City Heat (1984)
City Heat is the most disorganized mess that I’ve ever seen. It pairs together Clint Eastwood and Burt Reynolds in hopes that maybe they have the same kind of sparkling chemistry that Redford and Newman had with The Sting. But that movie had a tight plot, solid comedy and a sense of fun. This movie shows signs of having been a filmed deal.
The movie takes place in the 30s but everybody talks and acts like its 1984. The movie is populated by vintage Studebakers, fedora hats, top coats, guns, dingy coffee shop and period jazz music that plays under every single scene to remind you that it’s the 1930s. It helps because the dialogue sounds like banter on The Tonight Show:
Burt: “Do me a favor, don’t try to save my life.”
Clint: “My pleasure.”
The plot is so incomprehsible that it just made me misspell ‘incomprehensible’. Its 1933 Kansas City and Clint plays a police detective with a slow-burn while Burt plays a private eye whose dialogue is spoken in smart-ass one-liners. The movie isn’t really clear on how they relate to each other or to anyone else. Burt has a girlfriend that he kisses but then she seems to be in a relationship with Eastwood, but the problem there is never referred to or brought up. There’s a plot involving a local gangster named Primo Pitt (Rip Torn) whose goons are looking for a stolen box that, I think, contains some incriminating evidence involving illegal book-making. Meanwhile Burt is trying get Clint to help him find the box but Clint possibly suspects Burt of working with Rip Torn to get it back. That’s not really made clear.
I’m not really sure. This movie is so jumbled that you can’t possibly follow it. The comedy, again, feels like talk show banter. The action scenes are way too violent for the kind of buddy-comedy aesthetic that the movie is aiming for, and there is no sense that anyone at any time had the slightest notion of making this into a movie. It’s just a series of deals to get big names in hopes of selling this as A Major Motion Picture. It fails completely.
Clint can take a bump like this in stride and carry on. Burt, on the other hand, is killing his career with this movie coming on the heels of Cannonball Run II, The Man Who Loved Women and Stroker Ace, which was the role that he took instead of Terms of Endearment. He looks like a fool in this movie, spouting stupid one-liners and mugging for the camera like an irritating child star. Where is the charm and the charisma of his pre-Smokey work?
Just by coincidence, the night before I saw this movie, I saw one of those behind-the-scenes TV documentaries. You know the ones, they show you clips from the movie spliced in with footage of the making of the movie usually with the actors laughing with each other, or consulting with the director and then we get tightly-written interviews with the stars about how wonderful it is to work together.

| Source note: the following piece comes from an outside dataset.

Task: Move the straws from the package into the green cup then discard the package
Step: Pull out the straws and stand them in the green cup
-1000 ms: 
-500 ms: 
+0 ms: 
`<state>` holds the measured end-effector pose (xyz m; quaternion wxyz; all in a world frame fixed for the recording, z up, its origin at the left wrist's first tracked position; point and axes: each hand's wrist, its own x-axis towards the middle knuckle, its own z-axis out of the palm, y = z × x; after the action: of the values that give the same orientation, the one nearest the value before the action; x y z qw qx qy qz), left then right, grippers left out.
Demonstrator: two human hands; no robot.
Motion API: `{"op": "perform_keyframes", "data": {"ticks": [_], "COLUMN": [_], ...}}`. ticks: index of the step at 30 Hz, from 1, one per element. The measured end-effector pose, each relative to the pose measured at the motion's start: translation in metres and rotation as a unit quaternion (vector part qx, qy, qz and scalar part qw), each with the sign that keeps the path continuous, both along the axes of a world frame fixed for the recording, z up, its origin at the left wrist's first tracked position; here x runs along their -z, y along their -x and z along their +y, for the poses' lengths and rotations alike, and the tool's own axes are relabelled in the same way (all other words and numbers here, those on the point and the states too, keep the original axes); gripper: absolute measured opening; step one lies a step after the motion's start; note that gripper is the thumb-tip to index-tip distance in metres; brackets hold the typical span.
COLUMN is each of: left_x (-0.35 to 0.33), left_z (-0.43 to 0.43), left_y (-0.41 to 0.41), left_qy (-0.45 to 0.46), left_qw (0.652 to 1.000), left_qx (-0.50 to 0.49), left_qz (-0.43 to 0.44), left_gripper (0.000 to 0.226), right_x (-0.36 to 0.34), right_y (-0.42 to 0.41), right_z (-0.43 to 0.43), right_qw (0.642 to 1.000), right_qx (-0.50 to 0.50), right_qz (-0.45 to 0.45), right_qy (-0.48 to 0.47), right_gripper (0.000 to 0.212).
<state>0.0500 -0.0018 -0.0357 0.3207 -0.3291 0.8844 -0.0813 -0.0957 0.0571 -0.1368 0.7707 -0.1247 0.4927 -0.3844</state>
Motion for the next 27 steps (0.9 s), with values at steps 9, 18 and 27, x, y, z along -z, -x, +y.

What they miss is that this movie was originally written by Blake Edwards who wrote and directed this mess before having his name removed and then being replaced by Richard Benjamin. They also miss out on the meetings between the actor’s advisors who apparently worked over every line of dialogue to make sure that their star looked as good as they possibly could – meaning that they omitted any kind of spontaneity from their performances. The actors, which include Clint, Burt, Rip Torn, Madelyn Kahn, Jane Alexander and Richard Rountree are propped up as packaged deals. What the filmmakers miss is that the best way to protect their actors is to simply let them be engaging to the audience. Let them be the actors that made them stars in the first place. Write a script that won’t have us wondering what they’re doing in such a dismal mess.